Author | : Giovanni Sciaccaluga |
Publisher | : Springer Nature |
Total Pages | : 230 |
Release | : 2020-08-05 |
Genre | : Law |
ISBN | : 3030524027 |
Download International Law and the Protection of “Climate Refugees” Book in PDF, ePub and Kindle
This book studies the topic of forced climate migrants (commonly referred to as “climate refugees”) through the lens of international law and identifies the reasons why these migrants should be granted international protection. Through an analysis focused on climate change and human rights international law, it points out the legal principles and rules upon which an international obligation to protect persons forced to migrate due to climate change is emerging.
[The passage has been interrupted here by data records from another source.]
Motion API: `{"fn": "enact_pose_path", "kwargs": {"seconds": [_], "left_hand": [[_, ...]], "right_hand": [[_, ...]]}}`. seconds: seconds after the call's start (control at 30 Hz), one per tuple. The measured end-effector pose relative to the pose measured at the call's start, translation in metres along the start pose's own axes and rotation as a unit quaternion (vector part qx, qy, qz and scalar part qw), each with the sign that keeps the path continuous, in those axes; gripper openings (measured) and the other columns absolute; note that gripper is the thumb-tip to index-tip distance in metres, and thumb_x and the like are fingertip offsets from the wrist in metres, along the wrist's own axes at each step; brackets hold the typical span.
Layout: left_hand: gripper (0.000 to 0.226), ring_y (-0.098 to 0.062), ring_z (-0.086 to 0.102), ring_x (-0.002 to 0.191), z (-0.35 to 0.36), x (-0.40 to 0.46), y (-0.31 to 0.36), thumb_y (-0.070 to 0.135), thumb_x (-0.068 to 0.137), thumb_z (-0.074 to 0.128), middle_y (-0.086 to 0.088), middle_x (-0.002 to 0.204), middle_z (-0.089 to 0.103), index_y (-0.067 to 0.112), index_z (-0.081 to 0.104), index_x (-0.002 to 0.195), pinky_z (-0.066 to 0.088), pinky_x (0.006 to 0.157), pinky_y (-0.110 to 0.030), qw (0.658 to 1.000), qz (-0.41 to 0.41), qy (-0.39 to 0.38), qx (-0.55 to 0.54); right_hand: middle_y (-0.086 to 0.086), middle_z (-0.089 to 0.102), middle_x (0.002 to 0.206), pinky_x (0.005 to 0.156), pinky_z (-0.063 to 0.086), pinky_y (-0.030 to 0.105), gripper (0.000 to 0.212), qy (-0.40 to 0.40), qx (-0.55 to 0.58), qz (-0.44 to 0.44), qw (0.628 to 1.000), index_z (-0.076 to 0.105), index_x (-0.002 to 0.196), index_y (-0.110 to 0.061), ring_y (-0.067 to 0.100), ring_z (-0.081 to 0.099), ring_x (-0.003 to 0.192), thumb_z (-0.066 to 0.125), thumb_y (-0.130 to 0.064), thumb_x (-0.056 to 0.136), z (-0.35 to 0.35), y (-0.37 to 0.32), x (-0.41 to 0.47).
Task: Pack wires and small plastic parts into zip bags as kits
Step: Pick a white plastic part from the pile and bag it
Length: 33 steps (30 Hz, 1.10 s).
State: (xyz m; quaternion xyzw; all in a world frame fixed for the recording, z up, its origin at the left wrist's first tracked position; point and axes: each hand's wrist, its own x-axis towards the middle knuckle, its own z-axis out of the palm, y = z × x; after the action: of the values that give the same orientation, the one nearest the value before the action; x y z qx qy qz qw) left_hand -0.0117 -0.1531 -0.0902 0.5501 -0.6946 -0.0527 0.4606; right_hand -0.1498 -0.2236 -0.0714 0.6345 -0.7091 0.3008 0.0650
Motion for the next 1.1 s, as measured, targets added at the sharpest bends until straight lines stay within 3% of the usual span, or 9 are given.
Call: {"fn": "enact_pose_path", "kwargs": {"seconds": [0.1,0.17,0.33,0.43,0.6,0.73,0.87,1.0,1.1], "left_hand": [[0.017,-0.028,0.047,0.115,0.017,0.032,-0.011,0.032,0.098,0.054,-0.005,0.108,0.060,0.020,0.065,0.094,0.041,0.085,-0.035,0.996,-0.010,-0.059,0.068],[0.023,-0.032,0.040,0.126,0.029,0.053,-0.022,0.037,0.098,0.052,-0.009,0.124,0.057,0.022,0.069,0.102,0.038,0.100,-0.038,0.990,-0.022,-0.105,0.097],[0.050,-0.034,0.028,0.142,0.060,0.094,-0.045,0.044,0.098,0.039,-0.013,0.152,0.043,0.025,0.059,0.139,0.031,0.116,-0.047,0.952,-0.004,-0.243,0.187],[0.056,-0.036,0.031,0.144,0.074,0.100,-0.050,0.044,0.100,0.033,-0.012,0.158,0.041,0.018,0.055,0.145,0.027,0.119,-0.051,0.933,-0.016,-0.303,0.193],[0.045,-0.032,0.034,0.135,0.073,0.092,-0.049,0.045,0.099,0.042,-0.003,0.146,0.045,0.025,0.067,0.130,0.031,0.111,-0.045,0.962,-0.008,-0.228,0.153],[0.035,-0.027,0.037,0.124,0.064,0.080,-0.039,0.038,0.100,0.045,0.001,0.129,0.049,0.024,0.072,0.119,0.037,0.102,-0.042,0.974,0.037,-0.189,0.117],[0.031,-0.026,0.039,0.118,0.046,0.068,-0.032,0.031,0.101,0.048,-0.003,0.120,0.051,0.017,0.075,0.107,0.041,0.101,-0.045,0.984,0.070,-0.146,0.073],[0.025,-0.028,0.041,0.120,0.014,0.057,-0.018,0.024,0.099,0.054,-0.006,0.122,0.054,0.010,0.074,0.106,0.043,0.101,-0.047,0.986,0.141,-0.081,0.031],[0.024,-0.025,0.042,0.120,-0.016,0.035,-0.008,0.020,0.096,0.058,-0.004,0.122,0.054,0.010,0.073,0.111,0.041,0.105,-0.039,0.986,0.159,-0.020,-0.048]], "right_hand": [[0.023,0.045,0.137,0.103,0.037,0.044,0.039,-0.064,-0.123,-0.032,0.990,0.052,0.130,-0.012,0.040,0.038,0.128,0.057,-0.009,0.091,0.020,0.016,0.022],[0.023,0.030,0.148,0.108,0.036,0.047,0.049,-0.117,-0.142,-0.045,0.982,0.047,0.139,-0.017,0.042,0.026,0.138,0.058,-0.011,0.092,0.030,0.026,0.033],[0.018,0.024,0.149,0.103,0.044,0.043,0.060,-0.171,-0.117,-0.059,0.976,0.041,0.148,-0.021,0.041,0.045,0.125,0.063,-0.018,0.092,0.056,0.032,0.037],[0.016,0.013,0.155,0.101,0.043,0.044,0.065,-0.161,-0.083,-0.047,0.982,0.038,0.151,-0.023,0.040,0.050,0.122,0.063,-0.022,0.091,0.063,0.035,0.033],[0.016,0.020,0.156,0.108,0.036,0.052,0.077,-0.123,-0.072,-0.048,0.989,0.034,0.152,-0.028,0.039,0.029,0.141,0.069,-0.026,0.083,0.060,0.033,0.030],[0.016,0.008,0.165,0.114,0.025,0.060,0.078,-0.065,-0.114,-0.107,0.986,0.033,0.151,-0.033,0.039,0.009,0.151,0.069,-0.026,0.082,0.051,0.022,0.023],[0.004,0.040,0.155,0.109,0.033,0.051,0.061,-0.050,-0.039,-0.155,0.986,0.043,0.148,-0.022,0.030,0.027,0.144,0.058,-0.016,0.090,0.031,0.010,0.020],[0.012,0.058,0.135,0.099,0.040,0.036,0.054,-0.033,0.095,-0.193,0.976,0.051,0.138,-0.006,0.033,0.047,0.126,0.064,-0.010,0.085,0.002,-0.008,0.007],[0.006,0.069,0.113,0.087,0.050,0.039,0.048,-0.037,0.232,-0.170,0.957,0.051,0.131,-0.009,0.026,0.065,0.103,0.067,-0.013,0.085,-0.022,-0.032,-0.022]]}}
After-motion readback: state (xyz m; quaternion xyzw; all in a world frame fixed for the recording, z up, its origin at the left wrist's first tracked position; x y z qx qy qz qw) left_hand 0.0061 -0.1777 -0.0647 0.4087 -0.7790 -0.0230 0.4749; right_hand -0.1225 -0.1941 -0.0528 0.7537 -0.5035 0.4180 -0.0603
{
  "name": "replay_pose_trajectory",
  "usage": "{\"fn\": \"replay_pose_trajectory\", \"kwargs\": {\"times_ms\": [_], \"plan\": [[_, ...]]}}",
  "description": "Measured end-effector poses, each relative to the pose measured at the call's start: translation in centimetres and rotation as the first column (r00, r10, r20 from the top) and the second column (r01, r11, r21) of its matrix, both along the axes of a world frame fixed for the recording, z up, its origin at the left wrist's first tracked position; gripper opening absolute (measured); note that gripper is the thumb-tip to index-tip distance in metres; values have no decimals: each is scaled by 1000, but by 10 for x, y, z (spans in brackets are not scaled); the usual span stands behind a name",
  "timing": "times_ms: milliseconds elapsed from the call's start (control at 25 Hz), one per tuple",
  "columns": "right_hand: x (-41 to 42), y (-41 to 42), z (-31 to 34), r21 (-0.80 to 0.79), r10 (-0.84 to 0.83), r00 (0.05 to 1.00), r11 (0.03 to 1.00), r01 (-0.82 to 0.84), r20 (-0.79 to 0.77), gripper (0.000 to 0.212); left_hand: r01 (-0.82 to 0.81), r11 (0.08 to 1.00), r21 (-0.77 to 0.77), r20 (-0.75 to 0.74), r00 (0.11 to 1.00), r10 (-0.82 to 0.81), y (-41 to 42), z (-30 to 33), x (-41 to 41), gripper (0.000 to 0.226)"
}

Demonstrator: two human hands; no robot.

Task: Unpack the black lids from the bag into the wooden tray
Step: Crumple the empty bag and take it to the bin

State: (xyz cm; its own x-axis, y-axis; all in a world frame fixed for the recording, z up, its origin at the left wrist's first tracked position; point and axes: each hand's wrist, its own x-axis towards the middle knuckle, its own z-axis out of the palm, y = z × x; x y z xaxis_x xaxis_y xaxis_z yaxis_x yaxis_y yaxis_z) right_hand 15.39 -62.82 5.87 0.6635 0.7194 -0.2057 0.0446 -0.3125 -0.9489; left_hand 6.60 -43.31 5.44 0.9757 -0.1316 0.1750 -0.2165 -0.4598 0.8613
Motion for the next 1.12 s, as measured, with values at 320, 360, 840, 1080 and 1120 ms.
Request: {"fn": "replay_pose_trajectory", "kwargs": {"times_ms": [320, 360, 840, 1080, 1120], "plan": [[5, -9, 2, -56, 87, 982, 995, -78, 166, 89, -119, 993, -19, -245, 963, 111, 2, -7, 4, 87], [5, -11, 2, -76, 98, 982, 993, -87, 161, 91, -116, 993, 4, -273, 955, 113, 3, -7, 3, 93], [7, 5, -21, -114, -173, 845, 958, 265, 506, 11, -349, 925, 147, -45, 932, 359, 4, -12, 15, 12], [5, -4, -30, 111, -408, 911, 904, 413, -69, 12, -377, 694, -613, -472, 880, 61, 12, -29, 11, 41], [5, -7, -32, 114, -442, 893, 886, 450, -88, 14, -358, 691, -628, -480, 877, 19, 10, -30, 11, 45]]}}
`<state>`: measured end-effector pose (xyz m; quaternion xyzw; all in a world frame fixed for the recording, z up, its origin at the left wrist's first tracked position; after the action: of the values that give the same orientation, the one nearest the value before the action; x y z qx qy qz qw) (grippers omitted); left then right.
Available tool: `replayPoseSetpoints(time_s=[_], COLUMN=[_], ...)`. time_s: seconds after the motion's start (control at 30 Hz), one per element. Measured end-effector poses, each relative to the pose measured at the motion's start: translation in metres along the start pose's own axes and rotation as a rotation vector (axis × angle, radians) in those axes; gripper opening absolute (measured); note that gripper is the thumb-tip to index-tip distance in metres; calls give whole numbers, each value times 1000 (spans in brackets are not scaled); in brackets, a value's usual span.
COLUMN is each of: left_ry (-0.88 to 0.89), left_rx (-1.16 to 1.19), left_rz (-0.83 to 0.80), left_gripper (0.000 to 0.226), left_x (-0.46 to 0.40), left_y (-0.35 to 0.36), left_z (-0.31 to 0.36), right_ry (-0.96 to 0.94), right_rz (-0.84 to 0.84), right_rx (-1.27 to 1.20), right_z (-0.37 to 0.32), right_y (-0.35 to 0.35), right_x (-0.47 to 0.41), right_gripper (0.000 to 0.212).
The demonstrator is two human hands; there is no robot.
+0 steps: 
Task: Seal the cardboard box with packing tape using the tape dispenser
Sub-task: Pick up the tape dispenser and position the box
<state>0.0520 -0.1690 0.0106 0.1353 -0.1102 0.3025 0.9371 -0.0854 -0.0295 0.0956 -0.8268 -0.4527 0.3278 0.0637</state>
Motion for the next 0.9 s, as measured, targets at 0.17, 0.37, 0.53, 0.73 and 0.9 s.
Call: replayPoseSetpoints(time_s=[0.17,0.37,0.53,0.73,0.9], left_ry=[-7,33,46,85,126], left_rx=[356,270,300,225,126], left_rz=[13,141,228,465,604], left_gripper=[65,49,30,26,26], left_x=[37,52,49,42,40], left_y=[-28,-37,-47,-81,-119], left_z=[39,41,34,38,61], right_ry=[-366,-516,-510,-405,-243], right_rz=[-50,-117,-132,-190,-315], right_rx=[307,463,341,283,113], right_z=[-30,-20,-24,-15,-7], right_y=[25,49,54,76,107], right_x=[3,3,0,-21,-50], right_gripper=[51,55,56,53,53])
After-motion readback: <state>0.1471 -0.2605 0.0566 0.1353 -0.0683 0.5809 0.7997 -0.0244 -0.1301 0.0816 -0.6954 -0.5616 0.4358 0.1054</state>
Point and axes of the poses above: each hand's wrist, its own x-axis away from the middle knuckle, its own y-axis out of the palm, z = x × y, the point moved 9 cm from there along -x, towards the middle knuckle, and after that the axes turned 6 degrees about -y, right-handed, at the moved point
Sciaccaluga advocates for a state obligation to protect climate migrants when their origin countries have become extremely environmentally fragile due to climate change—to the point of becoming unable to guarantee the exercise of inalienable human rights in their territories. Turning to the future, this book then investigates the current elements on which a “forced climate migrants law” could be built, ultimately arguing for the duty to provide some form of assistance to forced climate migrants in a third state within the international legal system.